DLI supports multiple querying methods including standard SQL, Spark SQL, and Flink SQL, with compatibility with mainstream data formats. You can use standard SQL or Spark and Flink applications to query mainstream data formats without data ETL. DLI supports SQL statements and Spark applications for heterogeneous data sources, including CloudTable, RDS, DWS, CSS, OBS, custom databases on ECSs, and offline databases.

Core Functions

For details about DLI functions, see Features.

Table 1 DLI core functions

Function

Description

DLI is a data processing and analytics service built on the serverless architecture.

DLI is a serverless big data query and analytics service. With DLI, you only pay for the actual compute resources used, with no need to maintain or manage cloud servers.

  • Auto scaling: DLI ensures you always have enough capacity on hand to deal with any traffic spikes.

DLI supports multiple compute engines.

DLI is fully compatible with ecosystems like Apache Spark and Apache Flink, and supports standard SQL, Spark SQL, and Flink SQL. It is compatible with mainstream data formats such as CSV, JSON, Parquet, and ORC.

  • Spark is a unified analytics engine designed for large-scale data processing, focusing on query, compute, and analysis.

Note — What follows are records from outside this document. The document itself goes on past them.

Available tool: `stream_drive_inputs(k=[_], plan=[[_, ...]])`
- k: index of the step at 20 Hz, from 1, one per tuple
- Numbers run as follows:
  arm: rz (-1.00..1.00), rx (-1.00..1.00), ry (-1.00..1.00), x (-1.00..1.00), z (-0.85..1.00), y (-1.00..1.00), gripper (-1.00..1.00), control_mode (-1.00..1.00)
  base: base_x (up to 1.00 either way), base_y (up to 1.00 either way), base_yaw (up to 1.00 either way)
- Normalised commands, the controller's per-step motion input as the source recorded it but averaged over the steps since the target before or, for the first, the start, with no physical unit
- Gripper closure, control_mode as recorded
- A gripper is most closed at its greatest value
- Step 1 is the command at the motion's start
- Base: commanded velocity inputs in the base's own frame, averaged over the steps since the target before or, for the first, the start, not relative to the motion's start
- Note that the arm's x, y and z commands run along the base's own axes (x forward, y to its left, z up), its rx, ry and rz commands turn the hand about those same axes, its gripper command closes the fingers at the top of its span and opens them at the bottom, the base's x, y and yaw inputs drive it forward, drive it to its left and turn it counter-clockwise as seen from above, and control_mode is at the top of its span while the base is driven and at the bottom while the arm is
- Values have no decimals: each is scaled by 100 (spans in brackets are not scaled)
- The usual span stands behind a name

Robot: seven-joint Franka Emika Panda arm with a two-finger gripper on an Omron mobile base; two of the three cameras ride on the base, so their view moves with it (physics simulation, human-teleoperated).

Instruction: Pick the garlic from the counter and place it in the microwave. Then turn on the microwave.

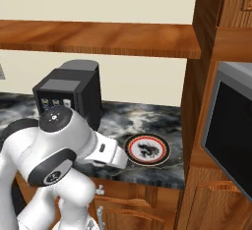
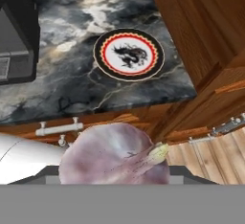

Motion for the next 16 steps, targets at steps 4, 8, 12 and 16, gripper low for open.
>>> stream_drive_inputs(k=[4, 8, 12, 16], plan=[[0, 0, 0, -49, 51, 23, 100, -100, 0, 0, 0], [0, 0, 1, -22, 45, 28, 100, -100, 0, 0, 0], [0, 0, 8, -17, 46, 36, 100, -100, 0, 0, 0], [0, 0, 13, -14, 38, 33, 100, -100, 0, 0, 0]])
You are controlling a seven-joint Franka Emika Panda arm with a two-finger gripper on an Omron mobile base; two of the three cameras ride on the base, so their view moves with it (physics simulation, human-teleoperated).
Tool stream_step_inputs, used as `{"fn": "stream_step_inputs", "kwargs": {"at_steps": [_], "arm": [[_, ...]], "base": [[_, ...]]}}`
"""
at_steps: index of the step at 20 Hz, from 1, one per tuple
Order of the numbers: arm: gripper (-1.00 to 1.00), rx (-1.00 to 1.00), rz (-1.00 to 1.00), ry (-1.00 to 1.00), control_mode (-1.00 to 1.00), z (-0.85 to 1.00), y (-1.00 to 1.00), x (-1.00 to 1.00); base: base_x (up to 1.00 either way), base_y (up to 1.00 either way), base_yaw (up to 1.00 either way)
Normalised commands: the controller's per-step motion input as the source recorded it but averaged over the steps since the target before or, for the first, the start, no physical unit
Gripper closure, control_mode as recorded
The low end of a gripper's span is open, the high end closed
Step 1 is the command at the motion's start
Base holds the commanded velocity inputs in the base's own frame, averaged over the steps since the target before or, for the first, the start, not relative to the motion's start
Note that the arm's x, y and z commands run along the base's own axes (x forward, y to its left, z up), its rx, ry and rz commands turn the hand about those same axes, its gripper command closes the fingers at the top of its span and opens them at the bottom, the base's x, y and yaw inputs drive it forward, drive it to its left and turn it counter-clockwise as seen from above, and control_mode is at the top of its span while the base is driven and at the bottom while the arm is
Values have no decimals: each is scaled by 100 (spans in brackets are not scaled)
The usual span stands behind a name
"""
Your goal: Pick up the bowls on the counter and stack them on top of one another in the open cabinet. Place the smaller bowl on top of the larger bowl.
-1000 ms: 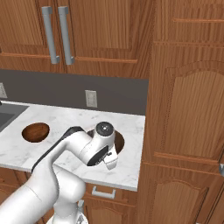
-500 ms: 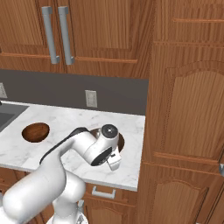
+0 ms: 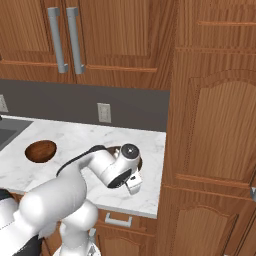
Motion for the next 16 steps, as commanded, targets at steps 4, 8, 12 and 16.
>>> {"fn": "stream_step_inputs", "kwargs": {"at_steps": [4, 8, 12, 16], "arm": [[-100, 1, 3, 1, -100, -18, -6, 20], [-100, 1, 3, 0, -100, -18, -5, 20], [-100, 1, 3, 0, -100, -18, -4, 19], [-100, 0, 2, 0, -100, -17, -3, 18]], "base": [[0, 0, 0], [0, 0, 0], [0, 0, 0], [0, 0, 0]]}}
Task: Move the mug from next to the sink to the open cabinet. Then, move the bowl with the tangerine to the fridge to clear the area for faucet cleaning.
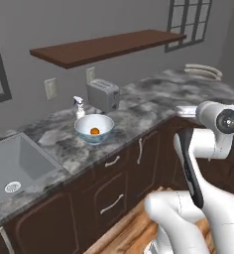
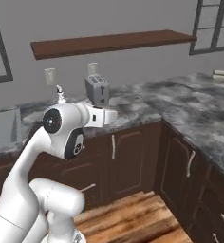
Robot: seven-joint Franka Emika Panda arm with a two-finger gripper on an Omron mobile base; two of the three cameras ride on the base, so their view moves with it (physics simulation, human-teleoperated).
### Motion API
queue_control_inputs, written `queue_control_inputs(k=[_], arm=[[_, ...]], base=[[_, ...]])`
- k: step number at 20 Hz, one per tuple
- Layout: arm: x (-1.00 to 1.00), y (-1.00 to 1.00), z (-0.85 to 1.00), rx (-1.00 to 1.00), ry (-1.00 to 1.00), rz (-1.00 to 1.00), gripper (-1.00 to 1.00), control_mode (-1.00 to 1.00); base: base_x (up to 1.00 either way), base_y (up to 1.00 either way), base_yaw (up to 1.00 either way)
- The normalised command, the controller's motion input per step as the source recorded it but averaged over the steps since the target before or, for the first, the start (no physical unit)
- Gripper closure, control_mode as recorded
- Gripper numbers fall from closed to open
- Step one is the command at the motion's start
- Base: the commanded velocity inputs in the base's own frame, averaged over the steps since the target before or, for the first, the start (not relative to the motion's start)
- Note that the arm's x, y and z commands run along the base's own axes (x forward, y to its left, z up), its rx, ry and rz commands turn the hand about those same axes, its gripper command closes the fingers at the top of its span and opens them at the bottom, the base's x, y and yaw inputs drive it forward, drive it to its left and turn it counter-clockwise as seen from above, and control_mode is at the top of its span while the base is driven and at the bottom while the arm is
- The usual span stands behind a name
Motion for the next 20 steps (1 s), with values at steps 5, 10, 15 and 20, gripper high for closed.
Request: queue_control_inputs(k=[5, 10, 15, 20], arm=[[0.00, 0.00, 0.00, 0.00, 0.00, 0.00, -1.00, 1.00], [0.00, 0.00, 0.00, 0.00, 0.00, 0.00, -1.00, 1.00], [0.11, -0.02, 0.00, 0.10, 0.16, 0.04, -1.00, -1.00], [0.08, -0.24, -0.03, 0.58, 0.88, 0.21, -1.00, -1.00]], base=[[0.75, 0.00, 0.68], [0.81, -0.02, 0.52], [0.58, -0.07, 0.22], [0.00, 0.00, 0.00]])
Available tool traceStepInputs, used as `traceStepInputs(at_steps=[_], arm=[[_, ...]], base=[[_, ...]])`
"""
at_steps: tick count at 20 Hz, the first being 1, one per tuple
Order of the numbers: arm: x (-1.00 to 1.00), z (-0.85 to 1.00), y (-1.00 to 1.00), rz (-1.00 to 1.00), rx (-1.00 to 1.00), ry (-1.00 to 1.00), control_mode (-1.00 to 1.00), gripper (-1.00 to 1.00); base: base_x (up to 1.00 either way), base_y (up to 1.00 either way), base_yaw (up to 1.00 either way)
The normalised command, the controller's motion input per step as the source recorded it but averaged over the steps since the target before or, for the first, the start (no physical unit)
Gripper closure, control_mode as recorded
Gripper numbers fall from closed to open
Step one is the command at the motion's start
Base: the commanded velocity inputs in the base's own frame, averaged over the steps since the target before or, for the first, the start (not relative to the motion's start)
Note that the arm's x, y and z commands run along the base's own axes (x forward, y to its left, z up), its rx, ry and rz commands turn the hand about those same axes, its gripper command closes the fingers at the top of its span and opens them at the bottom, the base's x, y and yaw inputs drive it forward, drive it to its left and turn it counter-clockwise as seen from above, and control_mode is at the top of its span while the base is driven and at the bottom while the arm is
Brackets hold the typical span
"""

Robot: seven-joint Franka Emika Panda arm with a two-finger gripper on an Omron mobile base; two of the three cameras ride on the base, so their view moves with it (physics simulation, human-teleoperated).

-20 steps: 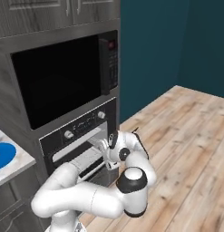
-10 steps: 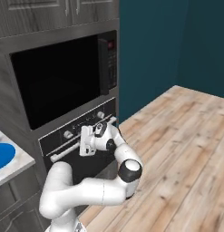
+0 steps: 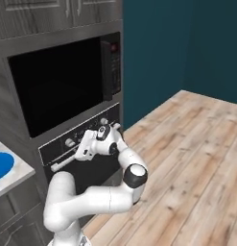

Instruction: Take the baked cake out of the oven and place it on the plate for cooling. Then close the oven door.

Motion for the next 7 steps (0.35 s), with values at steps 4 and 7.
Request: traceStepInputs(at_steps=[4,7], arm=[[0.26,-0.22,0.0,0.34,0.25,0.52,-1.0,-1.0],[0.05,-0.19,0.0,0.29,0.22,0.43,-1.0,-1.0]], base=[[0.0,0.0,0.0],[0.0,0.0,0.0]])
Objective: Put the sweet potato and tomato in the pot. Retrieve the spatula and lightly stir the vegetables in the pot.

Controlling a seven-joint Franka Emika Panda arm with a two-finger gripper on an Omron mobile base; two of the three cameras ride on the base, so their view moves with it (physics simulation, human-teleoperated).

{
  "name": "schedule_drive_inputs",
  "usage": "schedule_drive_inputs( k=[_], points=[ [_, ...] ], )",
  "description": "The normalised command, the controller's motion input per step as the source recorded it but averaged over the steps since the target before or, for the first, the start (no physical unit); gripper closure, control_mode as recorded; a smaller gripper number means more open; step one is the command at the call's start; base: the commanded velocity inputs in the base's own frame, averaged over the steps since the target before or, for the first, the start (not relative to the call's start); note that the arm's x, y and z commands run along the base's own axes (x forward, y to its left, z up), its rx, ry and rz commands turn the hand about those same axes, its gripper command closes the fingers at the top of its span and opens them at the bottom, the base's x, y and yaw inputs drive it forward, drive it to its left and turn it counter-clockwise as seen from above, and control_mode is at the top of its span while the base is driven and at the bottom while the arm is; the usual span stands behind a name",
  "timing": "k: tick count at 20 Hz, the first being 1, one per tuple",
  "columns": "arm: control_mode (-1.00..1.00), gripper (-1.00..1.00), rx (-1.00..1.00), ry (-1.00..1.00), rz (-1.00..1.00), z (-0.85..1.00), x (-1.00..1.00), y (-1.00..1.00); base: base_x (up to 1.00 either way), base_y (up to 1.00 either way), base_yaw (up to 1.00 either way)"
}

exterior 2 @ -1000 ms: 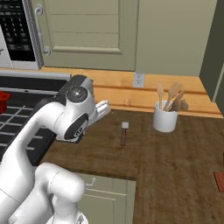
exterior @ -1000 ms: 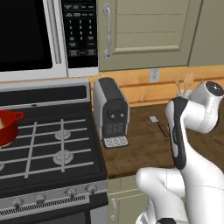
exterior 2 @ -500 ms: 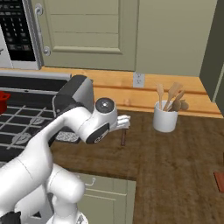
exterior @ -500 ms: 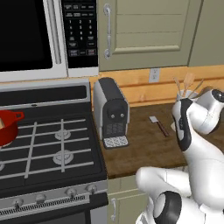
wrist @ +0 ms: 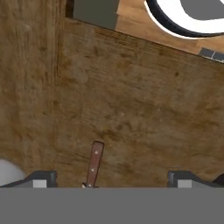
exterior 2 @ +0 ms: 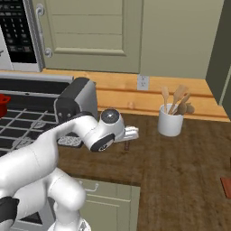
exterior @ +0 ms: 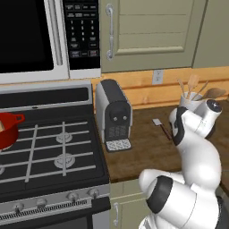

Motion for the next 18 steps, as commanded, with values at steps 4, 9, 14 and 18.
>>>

DLI has undergone extensive performance optimization and service-oriented enhancements over the open-source Spark, maintaining compatibility with the Apache Spark ecosystem and APIs while boosting performance by 2.5 times, enabling exabyte-scale data queries and analyses within hours.
  • Flink is a distributed compute engine that can be used for batch processing, which involves handling static datasets and historical datasets. It can also be used for stream processing, enabling the real-time processing of live data streams and the immediate generation of data results. DLI has enhanced features and security based on the open-source Flink and offers the Stream SQL feature needed for data processing.

DLI supports multiple connection methods.

DLI provides multiple connection methods to meet diverse user needs and scenarios.

Connection methods:

  • Web-based console
  • APIs
  • SDKs
  • Client tools
  • Submitting DLI jobs using DataArts Studio
  • Connecting to BI tools for visual analysis

DLI can connect to multiple data sources for cross-source data analysis.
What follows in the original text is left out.